Seouls Rasputina

Als hätten Menschen in Südkorea wegen der nördlich gelegenen stalinistischen Diktatur nicht schon genug Sorgen, ist nun bekannt geworden, dass möglicherweise höchste Regierungskreise durch eine christliche Sekte öffentlich infiltriert worden sind. Die nach einer Korruptionsaffäre unter politischen Druck ­geratene südkoreanische Präsidentin Park Geun-hye stand allem Anschein nach unter großem Einfluss ­einer pseudoreligiösen Meisterin. Die New York Times berichtete, Choi Soon-sil habe als eine Art Ein-Frau-Schattenkabinet die wichtigsten Reden Parks redigiert. Der südkoreanische Sender Chosun zeigte eine Szene, in der Parks Beratungsteam sich vor Choi verbeugte, nachdem es Befehle von ihr empfangen hatte. Das klingt zwar nach unpolitischem Tratsch, zeigt aber die anhaltende Einflussnahme der christlichen Sekte »Kirche des ewigen Lebens« auf südkoreanische Entscheidungsträger. Gründer der Sekte war Chois Vater Choi Tae-min. Er war eng mit Park Chung-hee befreundet, dem südkoreanischen Präsidenten von 1963 bis 1979 und Vater der derzeitigen Präsidentin Park Geun-hye. Schon Choi Tae-min erwarb die Gunst von Park Geun-hye durch die ­Behauptung, ihre toten Eltern, beide Opfer eines Mordanschlags 1979, seien ihm im Traum erschienen und hätten ihm befohlen, Park zu helfen. Danach avancierte er zum Mentor der späteren Präsidentin und blieb es bis zu seinem Tod 1994. Der Einfluss ging einem Leak aus der amerikanischen Botschaft in Seoul zufolge, über den die New York Times berichtete, so weit, dass Choi Tae-min »komplette Kontrolle über Parks Körper und Seele« in ihren wichtigsten Lebensabschnitten ausübte.

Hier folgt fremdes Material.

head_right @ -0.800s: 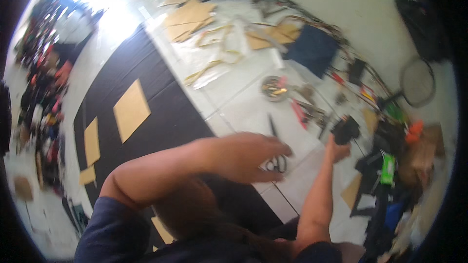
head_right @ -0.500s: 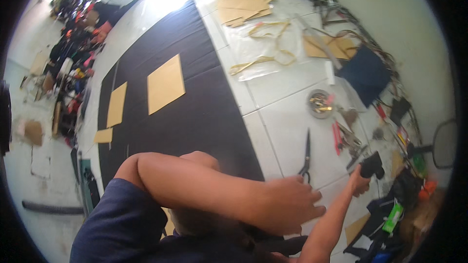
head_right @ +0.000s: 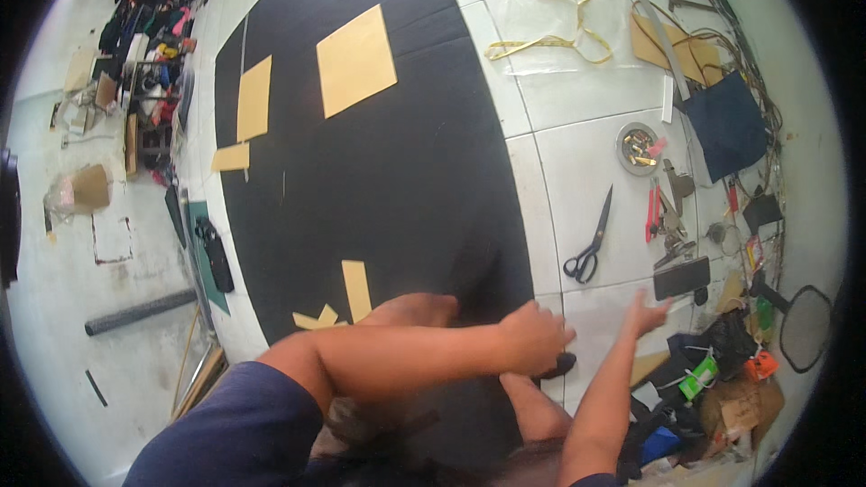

Wenn Choi Soon-sil im selben Maß Einfluss über Park ausübte und ihr sogar vorschrieb, was sie anziehen sollte, lässt dies Schlimmes erahnen. Choi soll die Verbindungen zur Regierung für ihre persönliche Bereicherung genutzt haben, indem sie südkoreanische Unternehmen unter Druck setzte, für ihre Stiftung zu spenden. Die südkoreanische Nachrichtenagentur KBS berichtete, die Staatsanwaltschaft Frankfurt am Main ermittele gegen die von Choi in Deutschland ­gegründeten Firmen »Widec Sports« und »The Blue K« wegen des Verdachts auf Geldwäsche. Wie die FAZ berichtete, sei Choi Soon-sil bereits am 30. Oktober in ­Seoul verhaftet worden. Sie habe sich zuvor in Deutschland aufgehalten, so die Zeitung. Nun wird in Südkorea eine regelrechte Hetzjagd auf Choi und ihre Familie veranstaltet, um Parks desaströse Umfragewerte vielleicht doch noch aufzubessern. Selbst Chois Tochter wurde der Schulabschluss aberkannt. Glücklicherweise sind Deutschlands Regierungskreise in der CDU und CSU mit Merkel, Seehofer und Gauck in den leitenden Positionen vor christlicher Unterwanderung geschützt.